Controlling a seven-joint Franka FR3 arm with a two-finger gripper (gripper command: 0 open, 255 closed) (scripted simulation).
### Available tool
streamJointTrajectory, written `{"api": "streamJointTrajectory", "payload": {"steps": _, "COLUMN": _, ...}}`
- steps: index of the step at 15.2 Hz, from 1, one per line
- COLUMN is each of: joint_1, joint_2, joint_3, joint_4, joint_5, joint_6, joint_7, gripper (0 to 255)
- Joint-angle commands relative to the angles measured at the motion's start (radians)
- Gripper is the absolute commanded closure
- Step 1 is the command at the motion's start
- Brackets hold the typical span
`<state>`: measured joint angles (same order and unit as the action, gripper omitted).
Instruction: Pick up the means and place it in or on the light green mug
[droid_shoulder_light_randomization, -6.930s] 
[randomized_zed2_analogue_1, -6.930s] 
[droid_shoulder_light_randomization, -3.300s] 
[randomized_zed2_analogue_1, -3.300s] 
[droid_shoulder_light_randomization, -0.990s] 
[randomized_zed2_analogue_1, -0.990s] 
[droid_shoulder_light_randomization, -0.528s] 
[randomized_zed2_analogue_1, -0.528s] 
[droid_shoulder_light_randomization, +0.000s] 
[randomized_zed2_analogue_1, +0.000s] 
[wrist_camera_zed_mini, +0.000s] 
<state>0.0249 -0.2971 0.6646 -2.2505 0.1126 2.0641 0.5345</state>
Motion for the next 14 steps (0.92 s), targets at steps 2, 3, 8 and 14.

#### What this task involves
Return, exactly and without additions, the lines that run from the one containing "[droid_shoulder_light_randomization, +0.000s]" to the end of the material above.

#### Answer space
[droid_shoulder_light_randomization, +0.000s] 
[randomized_zed2_analogue_1, +0.000s] 
[wrist_camera_zed_mini, +0.000s] 
<state>0.0249 -0.2971 0.6646 -2.2505 0.1126 2.0641 0.5345</state>
Motion for the next 14 steps (0.92 s), targets at steps 2, 3, 8 and 14.

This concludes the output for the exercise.